After
Swachchh Bharat, I have reason to congratulate prime minister Narendra Modi for the second time. In his address to the nation on
Independence Day, he has dared – as no PM has since Indira Gandhi – to take our
most serious problem by the horns and urge the nation to start thinking about
how to solve it before it is too late: to wit, the enormous and
still-too-rapidly growing population.
Even
at the turn of the 19th century, the British and other foreigners
used to talk about ‘India’s teeming and hungry millions’ (yes, foreign rulers
made things bad by not governing in our interest, but can they really be blamed
for our huge fertility rates?) For those who do not know, the great divide in
India’s population story was 1921: before that, war, pestilence, flood and
famine still kept our numbers in some control (albeit in a very cruel way), but
then a bit of science and good governance took over, and our population
exploded. It is estimated that India’s population in 1947 was around 350
million; that had shot up to 547 million by the time of the 1971 census, when I
first become conscious of such things, and since then we have added about 800
million to our numbers – more than the entire continent of Europe! Our worst
enemies are those ‘scholars’ and other fools who are still debating whether our
population is ‘too big’ or not, ‘exploding’ or not. I suppose they will be
convinced only if and when we are reduced to cannibalism. Thank God our prime
minister is less stupid than the eggheads, and bolder.
We
occupy just 2.4% of the world’s land area, but have to accommodate and feed and
educate and employ and keep under some control almost 18% of the global
population. We often compare our plight with China’s, blithely ignoring the
fact that while we have nearly caught up with her population-wise, she is more
than three times as big area wise, so the average population density there is
only about one-third!
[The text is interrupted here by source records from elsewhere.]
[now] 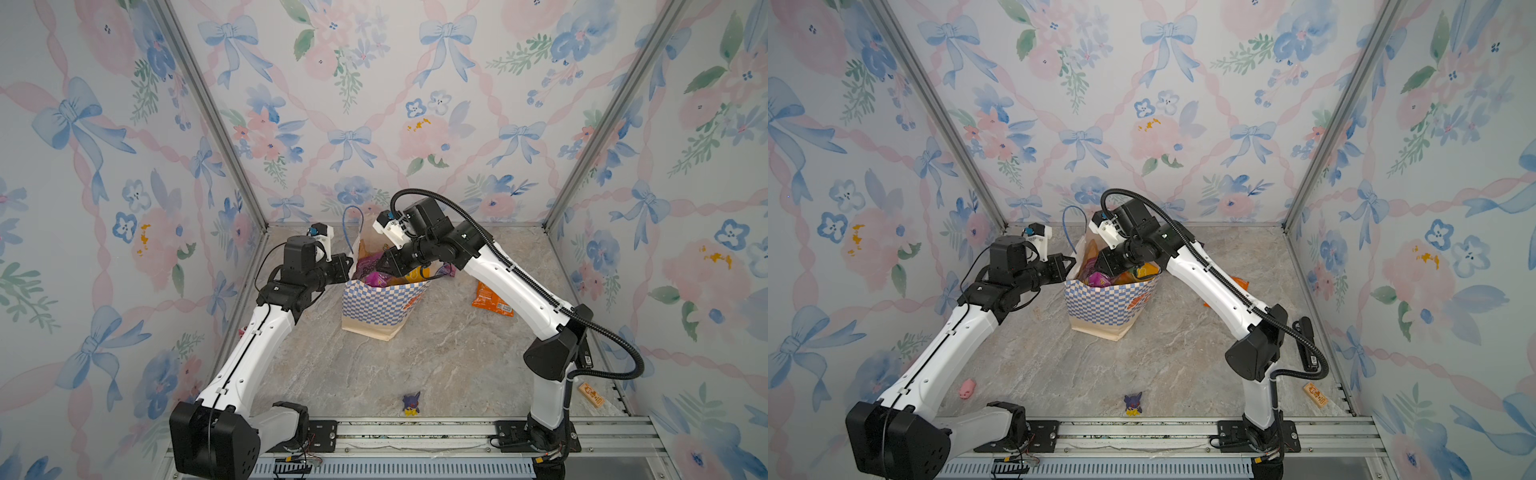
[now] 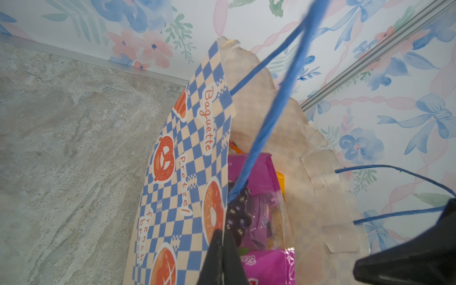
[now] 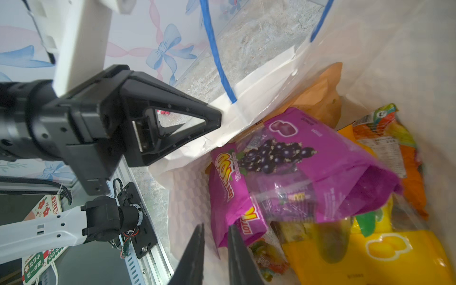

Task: Place the snacks into the paper bag
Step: 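Lower the purple grape gummy bag into the paper bag and open the right gripper, then raise the right gripper out of the paper bag and draw back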

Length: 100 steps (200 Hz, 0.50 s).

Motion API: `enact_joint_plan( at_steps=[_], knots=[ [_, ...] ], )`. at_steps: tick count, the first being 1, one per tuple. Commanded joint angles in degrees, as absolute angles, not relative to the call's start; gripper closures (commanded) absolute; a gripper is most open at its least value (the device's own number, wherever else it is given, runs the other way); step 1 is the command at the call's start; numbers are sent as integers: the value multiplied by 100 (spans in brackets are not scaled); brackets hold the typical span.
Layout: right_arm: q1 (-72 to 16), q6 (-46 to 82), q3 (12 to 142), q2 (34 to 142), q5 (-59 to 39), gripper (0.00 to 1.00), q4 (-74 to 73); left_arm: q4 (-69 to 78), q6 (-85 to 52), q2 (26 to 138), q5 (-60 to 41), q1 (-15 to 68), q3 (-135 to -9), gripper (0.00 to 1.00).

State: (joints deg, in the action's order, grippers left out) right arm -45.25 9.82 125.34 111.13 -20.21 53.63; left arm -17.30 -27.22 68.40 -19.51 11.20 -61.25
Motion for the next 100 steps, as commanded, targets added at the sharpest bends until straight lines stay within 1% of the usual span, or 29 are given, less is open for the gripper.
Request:
enact_joint_plan(
  at_steps=[1,20,56,79,100],
  knots=[
    [-4619,911,12847,11206,-1673,74,5790,-1731,-2698,6816,-1982,1089,-6116,100],
    [-4663,886,12967,11200,-1376,66,5924,-1730,-2698,6839,-1986,1090,-6115,100],
    [-4809,813,12876,10836,-744,60,5854,-1731,-2693,6887,-1978,1098,-6140,100],
    [-4823,928,12463,10376,-460,56,5574,-1731,-2697,6917,-1986,1106,-6149,100],
    [-4799,1070,11752,9667,-75,54,5085,-1730,-2689,6935,-1986,1107,-6160,100]
  ],
)
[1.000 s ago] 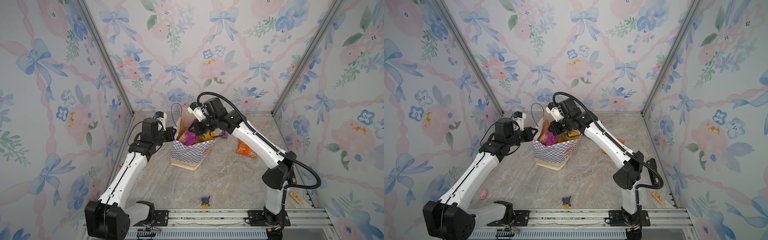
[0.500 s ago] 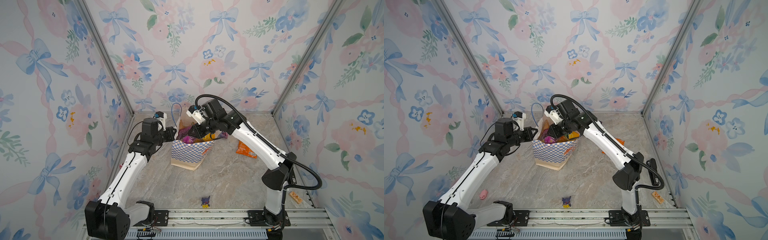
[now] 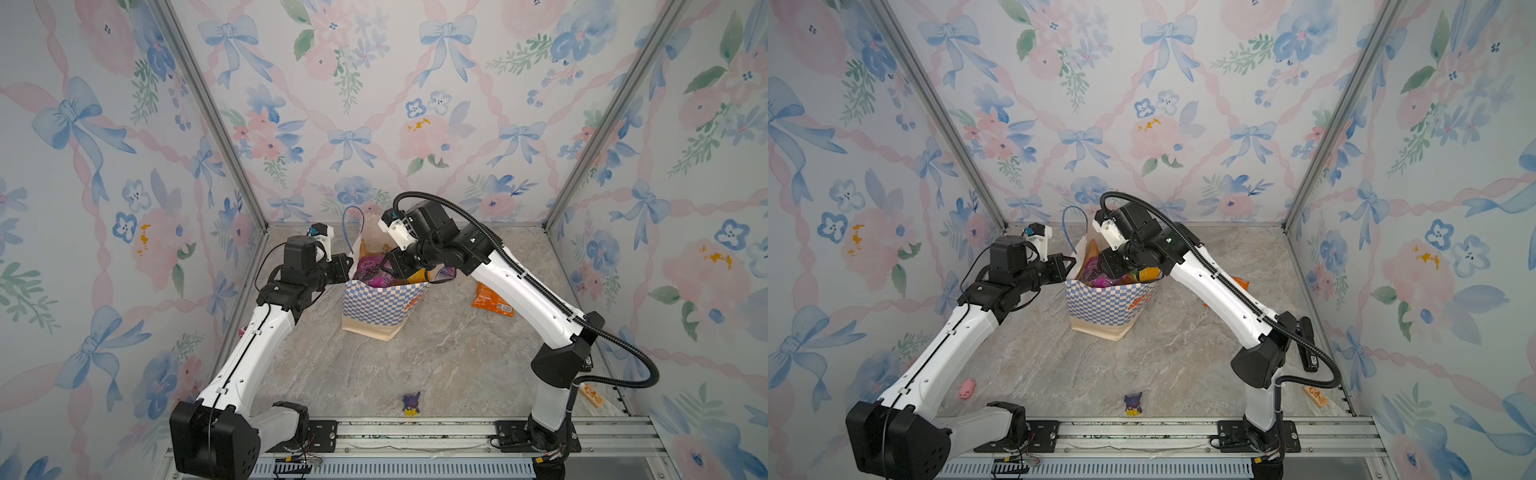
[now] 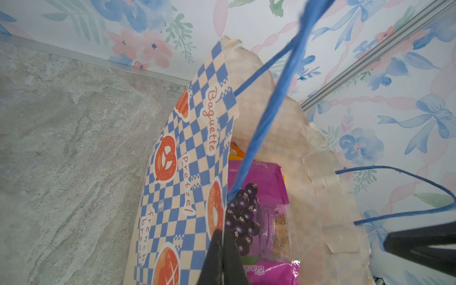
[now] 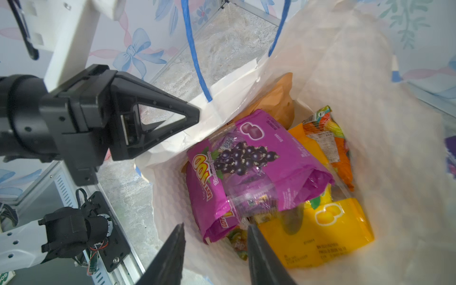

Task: Place the snacks into the paper bag
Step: 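Raise the right gripper out of the paper bag and draw back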

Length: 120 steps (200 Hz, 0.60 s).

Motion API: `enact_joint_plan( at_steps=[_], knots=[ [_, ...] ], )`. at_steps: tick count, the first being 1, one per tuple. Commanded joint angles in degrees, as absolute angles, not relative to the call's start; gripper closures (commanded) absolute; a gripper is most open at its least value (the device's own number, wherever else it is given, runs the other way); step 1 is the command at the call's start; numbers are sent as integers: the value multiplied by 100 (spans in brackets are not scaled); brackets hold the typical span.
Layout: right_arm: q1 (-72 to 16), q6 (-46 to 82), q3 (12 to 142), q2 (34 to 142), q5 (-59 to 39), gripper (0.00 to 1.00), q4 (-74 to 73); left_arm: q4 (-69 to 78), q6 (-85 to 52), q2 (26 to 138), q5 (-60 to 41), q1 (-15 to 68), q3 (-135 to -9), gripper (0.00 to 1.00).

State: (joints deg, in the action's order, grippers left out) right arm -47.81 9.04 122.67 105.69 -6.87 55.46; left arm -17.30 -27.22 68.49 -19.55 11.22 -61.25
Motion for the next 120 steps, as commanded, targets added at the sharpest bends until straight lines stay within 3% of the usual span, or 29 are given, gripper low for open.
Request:
enact_joint_plan(
  at_steps=[1,51,120],
  knots=[
    [-4799,1070,11752,9667,-75,54,5085,-1731,-2689,6935,-1986,1107,-6161,100],
    [-4139,1647,9844,7678,529,53,4246,-1729,-2689,6943,-1993,1116,-6162,100],
    [-2541,2411,7816,6359,970,45,4275,-1729,-2707,6935,-1934,1149,-6150,100]
  ],
)
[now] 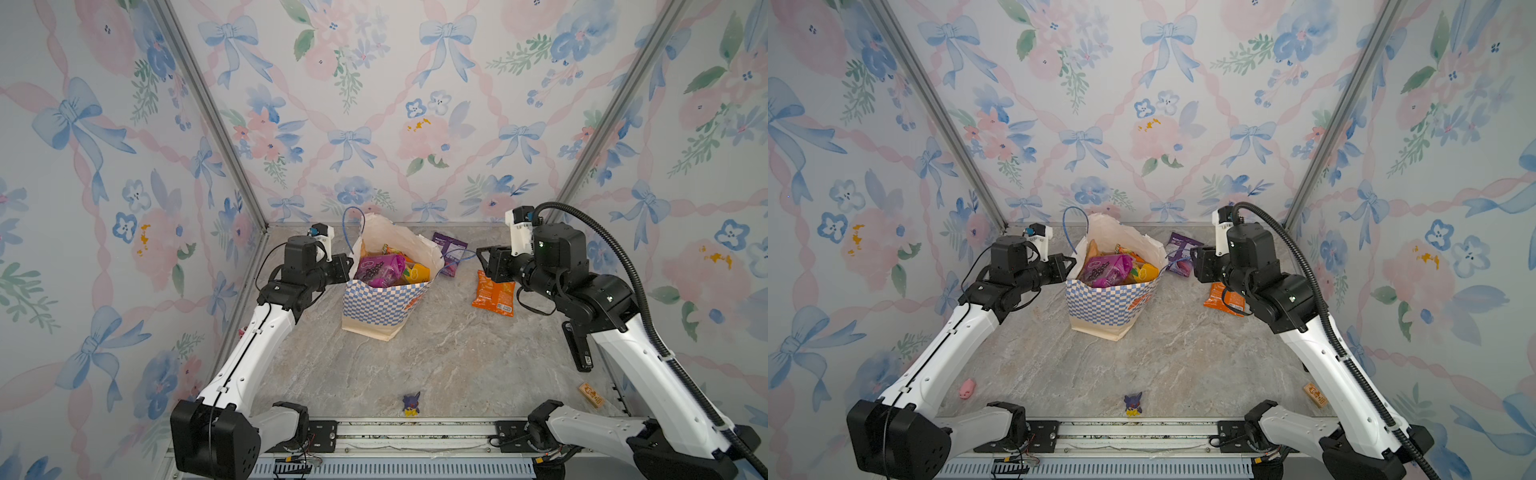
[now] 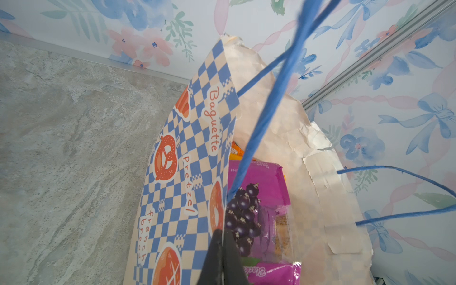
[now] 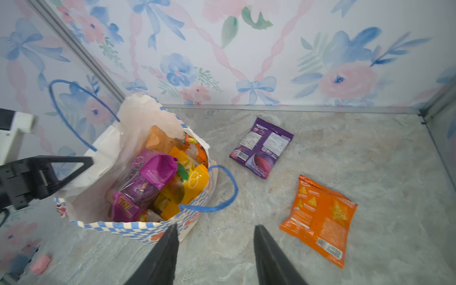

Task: Place the snacks into the paper bag
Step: 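Raise the right gripper out of the paper bag and draw back, then move the right gripper over the purple FOXS berries candy bag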

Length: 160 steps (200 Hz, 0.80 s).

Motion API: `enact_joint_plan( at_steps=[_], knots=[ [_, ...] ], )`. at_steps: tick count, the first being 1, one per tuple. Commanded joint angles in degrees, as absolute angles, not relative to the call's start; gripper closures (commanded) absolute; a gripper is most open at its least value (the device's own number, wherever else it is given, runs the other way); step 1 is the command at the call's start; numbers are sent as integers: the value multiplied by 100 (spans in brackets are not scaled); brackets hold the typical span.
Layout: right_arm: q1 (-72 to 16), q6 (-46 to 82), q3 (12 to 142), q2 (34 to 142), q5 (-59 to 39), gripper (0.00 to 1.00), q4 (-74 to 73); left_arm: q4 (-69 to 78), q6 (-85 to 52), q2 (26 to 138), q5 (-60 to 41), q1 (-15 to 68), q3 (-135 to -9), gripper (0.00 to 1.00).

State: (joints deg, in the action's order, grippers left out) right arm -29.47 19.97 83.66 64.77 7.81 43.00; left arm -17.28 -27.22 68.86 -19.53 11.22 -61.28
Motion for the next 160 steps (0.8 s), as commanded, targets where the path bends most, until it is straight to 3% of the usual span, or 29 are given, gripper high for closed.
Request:
enact_joint_plan(
  at_steps=[1,70,160],
  knots=[
    [-2523,2418,7788,6357,973,45,4273,-1726,-2707,6935,-1934,1150,-6151,100],
    [-2398,3228,5977,7137,1061,41,2686,-1732,-2689,6861,-1903,1151,-6065,100],
    [-2924,3928,6325,9097,1189,37,1337,-1732,-2670,6729,-1890,1126,-5947,100]
  ],
)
Following in the footsteps of the Father of the Nation
(it has been well said that the mistakes of giants are also gigantic) our
school textbooks and millions of schoolteachers still continue to indoctrinate
hundreds of millions of children with the insane idea that there is nothing called
a population problem, because India is supposedly ‘rich’ in all kinds of
natural resources, despite the terrible facts that our rivers and groundwater
are dangerously overdrawn, our cities are groaning under the weight of people
the majority of whom are forced to live worse than animals in advanced nations,
our land is underforested and overcultivated, our schools and hospitals and
police and transport- and judicial systems creaking under incredible overloads,
there is a tremendous hunger even for menial, ill-paid jobs, billionaires
cannot afford the kind of privacy and pollution-free environments that very
ordinary people can in all the sparsely populated rich countries of the world –
simply because there are too many of us around.
Legitimate
concerns have been raised at once, of course, as they should in any healthily
functioning democracy. If the problem is to be speedily solved, such concerns
much be convincingly addressed at the very outset. One is that the southern
states are worried they will be electorally punished for being successful with
birth control unlike the ‘Bimaru’ states, another is that the Muslim community
may be unfairly singled out and targeted, despite the fact that their net
fertility rate, too, has been steadily coming down (read this article).
Education,
especially that of females, has been shown to be most effective in bringing
down the fertility rate. Raising the minimum marriageable age for women to 21
and enforcing it much more strictly by law may be considered too (far too many
girls are still married off well before they are even 18). So also significant
monetary incentives, especially for the poor, to have one-child families, even
if the child is a girl: this, combined with a revived mass publicity campaign
involving celebrities could work wonders, especially if the central government
can persuade the most errant states to go along. Draconian measures of any sort
hurt people far more than they are effective in achieving desired goals, as the
Chinese experience has proved, but gentle coercion might go a long way, such as
mild penalties for parents who have more than three children.
By
current estimates, India’s population is likely to ‘stabilize’ at around
1.7-1.8 billion sometime in the latter half of this century. It would be very
nice if it did so sooner, at a smaller number. Then other problems – the problems
of richer nations – will kick in, such as a ‘greying’ population, and ever
smaller numbers in the working age bracket to feed and care for them. Still, we
have time to cross those bridges. Meanwhile, a huge time bomb is ticking away,
and the prime minister has rung the warning bell. I hope he takes his own
warning seriously, and can persuade party,
parliament, judiciary, media and the
country at large to follow suit, and soon.